Heutzutage kommen diese Mikroplastikkügelchen von der Grösse eines Sandkorns in verschiedenen Kosmetikprodukten zum Einsatz. Dazu gehören insbesondere Peeling-Produkte, Gesichtsreiniger und einige Duschgels, aber auch in manchen Zahncremes kommen sie vor! Mikroplastikkügelchen haben einen scheuernden Effekt und entfernen so abgestorbene Hautzellen von der Haut, die Zähne werden unter ihrem Einfluss schön poliert.

Warum sind Mikroplastikkügelchen Umweltsünder?

Das Problem besteht darin, dass nach dem Abspülen diese biologisch nicht abbaubaren Kügelchen in die Kanalisation gelangen … und da sie nicht wirksam herausgefiltert werden können, landen sie schliesslich in Seen und Meeren! Diese Mikroplastikkügelchen verschmutzen somit die Umwelt und vermehren den Plastikabfall, der durch den Menschen in die Natur gelangt. Und es kommt noch schlimmer: Diese Mikroplastikkügelchen ziehen toxische Substanzen an, die sich an sie anlagern. Letztlich werden die Mikroplastikkügelchen von Meeresbewohnern verschluckt: von Robben, Fischen, Muscheln, Mikroorganismen. Über die Nahrungskette landen diese Schadstoffe schliesslich auf unserem Teller

Umweltfreundliche Alternativen und wie man sie finden kann

Ja doch, es gibt Alternativen zu Mikroplastikkügelchen! Zu diesen biologisch abbaubaren Lösungen gehören Pulver von Nussschalen, Aprikosenkernen, Himbeersamen oder ganz einfach Salz oder Zucker. Diese Lösungen werden in der kosmetischen Formulierung durch die Bezeichnungen «Sodium chloride» (Salz) oder «Walnut Shell Powder» (Pulver aus Walnussschalen) kenntlich gemacht. Die Mikroplastikkügelchen wiederum werden durch eine Vielzahl an Bezeichnungen gekennzeichnet: Polyethylen (PE), Polypropylen (PP), Polyethylenglykol (oftmals durch die Abkürzung PEG- mit einer Nummer dargestellt) usw. Lupen raus, fertig, los! Um Produkte mit Mikroplastikkügelchen zu vermeiden, kann man zu Bio-Kosmetika greifen oder seine Produkte mit der Anwendung «Beat the Microbead» unter die Lupe nehmen.

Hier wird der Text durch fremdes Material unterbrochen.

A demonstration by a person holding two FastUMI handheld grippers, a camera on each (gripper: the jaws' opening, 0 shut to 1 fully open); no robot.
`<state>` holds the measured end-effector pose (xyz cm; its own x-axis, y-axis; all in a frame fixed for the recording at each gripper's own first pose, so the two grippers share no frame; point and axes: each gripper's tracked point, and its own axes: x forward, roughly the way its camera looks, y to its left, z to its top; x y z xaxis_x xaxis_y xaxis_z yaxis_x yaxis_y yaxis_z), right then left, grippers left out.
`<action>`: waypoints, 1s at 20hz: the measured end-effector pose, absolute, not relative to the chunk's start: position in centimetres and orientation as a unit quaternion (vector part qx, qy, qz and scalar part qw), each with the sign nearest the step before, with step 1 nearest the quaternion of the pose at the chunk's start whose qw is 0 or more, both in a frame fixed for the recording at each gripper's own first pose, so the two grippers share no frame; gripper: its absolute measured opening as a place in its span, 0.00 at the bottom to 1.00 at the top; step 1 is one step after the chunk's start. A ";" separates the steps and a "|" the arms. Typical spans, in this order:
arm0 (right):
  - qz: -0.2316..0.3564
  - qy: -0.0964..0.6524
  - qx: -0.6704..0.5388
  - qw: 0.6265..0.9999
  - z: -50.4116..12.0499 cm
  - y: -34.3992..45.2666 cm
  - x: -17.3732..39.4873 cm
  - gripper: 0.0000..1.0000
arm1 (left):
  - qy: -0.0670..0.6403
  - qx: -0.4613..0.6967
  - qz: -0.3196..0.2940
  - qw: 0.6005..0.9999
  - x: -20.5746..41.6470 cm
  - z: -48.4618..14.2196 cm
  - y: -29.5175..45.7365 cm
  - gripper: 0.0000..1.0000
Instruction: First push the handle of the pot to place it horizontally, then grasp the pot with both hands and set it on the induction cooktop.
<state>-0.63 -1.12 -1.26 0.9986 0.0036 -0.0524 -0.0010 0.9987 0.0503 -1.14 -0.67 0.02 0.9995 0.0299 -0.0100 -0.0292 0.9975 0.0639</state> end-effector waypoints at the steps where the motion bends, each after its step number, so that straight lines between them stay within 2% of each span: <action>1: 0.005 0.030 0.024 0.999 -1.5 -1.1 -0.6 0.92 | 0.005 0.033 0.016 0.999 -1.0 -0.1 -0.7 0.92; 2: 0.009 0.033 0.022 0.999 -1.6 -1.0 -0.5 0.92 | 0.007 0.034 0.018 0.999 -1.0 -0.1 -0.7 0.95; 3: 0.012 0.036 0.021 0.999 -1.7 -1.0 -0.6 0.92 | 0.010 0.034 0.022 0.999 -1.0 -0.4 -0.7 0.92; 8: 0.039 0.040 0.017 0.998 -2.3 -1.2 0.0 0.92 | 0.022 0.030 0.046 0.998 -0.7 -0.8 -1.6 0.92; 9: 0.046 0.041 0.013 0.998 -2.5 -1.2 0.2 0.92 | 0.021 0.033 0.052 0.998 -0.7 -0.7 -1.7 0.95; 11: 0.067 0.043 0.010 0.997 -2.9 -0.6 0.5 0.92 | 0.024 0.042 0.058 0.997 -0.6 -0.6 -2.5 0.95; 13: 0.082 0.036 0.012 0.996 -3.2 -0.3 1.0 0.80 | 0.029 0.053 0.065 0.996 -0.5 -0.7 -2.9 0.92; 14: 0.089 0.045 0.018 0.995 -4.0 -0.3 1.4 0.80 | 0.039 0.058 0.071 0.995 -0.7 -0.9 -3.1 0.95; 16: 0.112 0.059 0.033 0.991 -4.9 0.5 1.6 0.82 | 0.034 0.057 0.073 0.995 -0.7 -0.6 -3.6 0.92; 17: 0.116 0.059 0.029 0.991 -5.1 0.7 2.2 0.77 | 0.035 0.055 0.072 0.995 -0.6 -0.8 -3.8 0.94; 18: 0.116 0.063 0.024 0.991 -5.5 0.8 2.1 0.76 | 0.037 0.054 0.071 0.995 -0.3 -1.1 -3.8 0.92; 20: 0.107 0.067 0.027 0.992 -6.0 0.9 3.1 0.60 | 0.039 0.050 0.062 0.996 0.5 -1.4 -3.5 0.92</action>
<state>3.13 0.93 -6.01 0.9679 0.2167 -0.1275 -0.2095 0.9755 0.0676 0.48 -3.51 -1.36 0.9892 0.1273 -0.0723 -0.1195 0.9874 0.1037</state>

Auf der Website www.beatthemicrobead.org findet man übrigens eine Liste mit Kosmetika, die in der Schweiz verkauft werden und immer noch Mikrokügelchen enthalten.

Verschiedene Kosmetikmarken haben ebenfalls angekündigt, dass sie auf den Einsatz von Mikroplastikkügelchen verzichten werden. Zu diesen Marken gehört beispielweise die L’Oréal-Gruppe, die Marke für Marke daran arbeitet: The Body Shop hat sie seit Anfang 2016 aus seinen Rezepturen gestrichen und das übrige Marken-Portfolio wird bis zur Anwendung des Gesetzes in Frankreich auf Alternativen setzen. Die Clarins-Gruppe hatte diesen Schritt bereits 2015 und Lush im Mai 2014 getan.